The past few months have certainly demonstrated successful virtual transitions within schools and universities globally.  Zhejiang University in China for example, has managed to upload more than 5,000 courses online just two weeks into lockdown using “DingTalk ZJU”. Imperial College London meanwhile, started offering a course on the science of coronavirus, which is now the most enrolled class launched in 2020 on Coursera.

For educational trainer Deborah Stapleton, distance learning has already brought with it, numerous benefits: “Coronavirus has given schools Zoom, Microsoft Teams and Google Classroom; turning a laptop screen into a classroom for a truly collaborative online dialogue.




Engaging students can also be managed effectively through chat groups, video meetings, voting, even document sharing. With the appropriate planning, there’s no reason why traditional offline and e-learning can’t complement one other supremely well."

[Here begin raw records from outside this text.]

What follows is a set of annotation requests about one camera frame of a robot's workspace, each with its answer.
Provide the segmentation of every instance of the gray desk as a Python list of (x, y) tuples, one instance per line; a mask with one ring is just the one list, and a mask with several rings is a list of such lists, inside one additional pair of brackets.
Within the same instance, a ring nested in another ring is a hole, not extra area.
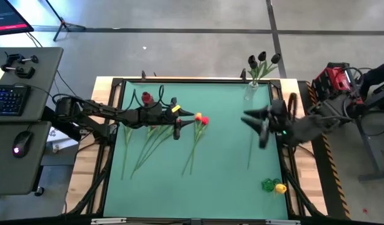
[(29, 123), (0, 125), (0, 196), (28, 194), (32, 191), (48, 138), (50, 122), (38, 122), (29, 129), (34, 133), (29, 152), (23, 158), (12, 154), (14, 138)]
[[(14, 74), (14, 71), (4, 73), (0, 84), (12, 85), (15, 83), (30, 84), (50, 92), (54, 76), (60, 63), (63, 49), (61, 47), (0, 47), (0, 67), (6, 62), (6, 54), (22, 54), (25, 58), (36, 55), (39, 63), (26, 62), (18, 64), (15, 62), (12, 67), (22, 66), (26, 71), (32, 66), (36, 72), (31, 79), (21, 79)], [(31, 88), (30, 95), (23, 114), (21, 116), (0, 116), (1, 122), (36, 122), (42, 117), (48, 94)]]

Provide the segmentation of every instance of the wooden table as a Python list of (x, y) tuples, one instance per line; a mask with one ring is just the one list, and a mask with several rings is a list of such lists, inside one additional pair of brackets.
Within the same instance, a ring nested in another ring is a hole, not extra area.
[[(91, 99), (95, 100), (98, 103), (107, 104), (113, 78), (120, 78), (120, 77), (97, 77)], [(207, 77), (196, 77), (196, 78), (195, 77), (179, 77), (179, 78), (180, 79), (185, 79), (185, 78), (208, 79)], [(297, 93), (298, 109), (296, 114), (298, 118), (303, 117), (305, 115), (305, 112), (303, 110), (303, 105), (302, 105), (302, 101), (299, 94), (299, 87), (298, 87), (297, 80), (296, 79), (280, 79), (280, 82), (281, 82), (281, 89), (283, 92), (283, 99), (288, 99), (290, 93)], [(118, 91), (116, 91), (116, 95), (114, 98), (114, 104), (113, 104), (114, 106), (117, 105), (118, 96), (119, 96), (119, 88), (118, 88)], [(93, 119), (99, 123), (104, 123), (103, 118), (93, 117)], [(94, 139), (92, 136), (87, 137), (85, 140), (83, 140), (80, 143), (79, 147), (82, 148), (84, 146), (87, 146), (88, 144), (93, 143), (93, 141)], [(305, 143), (302, 146), (309, 149), (311, 152), (313, 152), (310, 142)], [(77, 205), (77, 203), (81, 200), (81, 198), (84, 196), (84, 194), (86, 193), (86, 191), (89, 189), (91, 185), (94, 167), (96, 164), (96, 158), (98, 155), (98, 148), (99, 146), (95, 144), (91, 147), (86, 148), (84, 151), (81, 151), (77, 155), (76, 162), (73, 169), (73, 175), (71, 176), (71, 181), (69, 183), (68, 193), (66, 196), (68, 211), (72, 210), (72, 208), (74, 208), (75, 205)], [(105, 149), (105, 152), (104, 152), (102, 167), (106, 162), (107, 153), (108, 153), (108, 147)], [(309, 197), (310, 201), (316, 206), (316, 208), (323, 214), (327, 215), (325, 200), (323, 196), (323, 191), (321, 189), (320, 177), (318, 175), (315, 158), (310, 153), (298, 147), (295, 153), (295, 160), (296, 160), (296, 167), (298, 169), (299, 182), (302, 190), (306, 193), (306, 195)], [(102, 184), (96, 191), (93, 212), (96, 212), (99, 206), (101, 188), (102, 188)], [(292, 187), (290, 187), (290, 190), (291, 190), (291, 200), (292, 200), (293, 210), (295, 214), (299, 214), (298, 204), (296, 201), (296, 194), (293, 191)]]

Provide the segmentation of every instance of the computer mouse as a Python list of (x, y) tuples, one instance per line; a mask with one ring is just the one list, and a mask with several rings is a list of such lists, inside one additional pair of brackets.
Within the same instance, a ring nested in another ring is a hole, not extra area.
[(31, 131), (23, 131), (14, 138), (12, 148), (14, 157), (22, 158), (27, 155), (32, 136), (33, 133)]

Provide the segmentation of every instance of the green toy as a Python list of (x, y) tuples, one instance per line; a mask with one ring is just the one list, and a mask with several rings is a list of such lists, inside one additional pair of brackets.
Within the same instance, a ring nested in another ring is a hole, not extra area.
[(281, 184), (282, 182), (279, 180), (279, 179), (274, 179), (274, 180), (271, 180), (270, 178), (267, 178), (265, 179), (264, 181), (261, 182), (261, 188), (270, 193), (272, 191), (274, 191), (274, 187), (277, 185), (277, 184)]

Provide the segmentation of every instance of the monitor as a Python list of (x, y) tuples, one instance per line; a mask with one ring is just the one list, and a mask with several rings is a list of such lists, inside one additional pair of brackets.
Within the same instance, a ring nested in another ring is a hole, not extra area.
[(0, 0), (0, 35), (34, 31), (8, 0)]

To assist schools in the UK in the adaptation process, just after the UK’s lockdown began, the Department for Education launched a new online school, the Oak National Academy, where 2m lessons were accessed by learners across the country in its first week, suggesting that necessity really is the mother of invention.

“Fortunately, the UK was leading the way in facilitating distance learning long before coronavirus made it necessary,” adds education consultant Giles Anderson, “with 58% of Brits aged 16 to 24 using online learning materials, and 29% enrolled in online courses in 2019.”

For Anderson, today’s students are also at an advantage when it comes to using digital learning tools: “Unlike previous generations, they’ve grown up with extensive exposure to computers, smartphones, tablets and other smart devices. This means that they’re both more readily able to use these tools without major adjustment periods and, more notably, they respond better to them. They’re adept with using digital tools independently and also have experience with information rich media such as videos and interactive tutorials.”

Another advantage for the current tech native generation is the opportunity for students to pioneer new ways of interacting with each other using technology. A case in point - while traditional sports clubs have been put on hold due to social distancing; technology-driven clubs like esports have developed from a relatively niche hobby to a well-respected extracurricular activity. In fact, 1 in 5 schools around the world currently have an esports programme, while 71% are considering or might consider adding an esports programme in the future.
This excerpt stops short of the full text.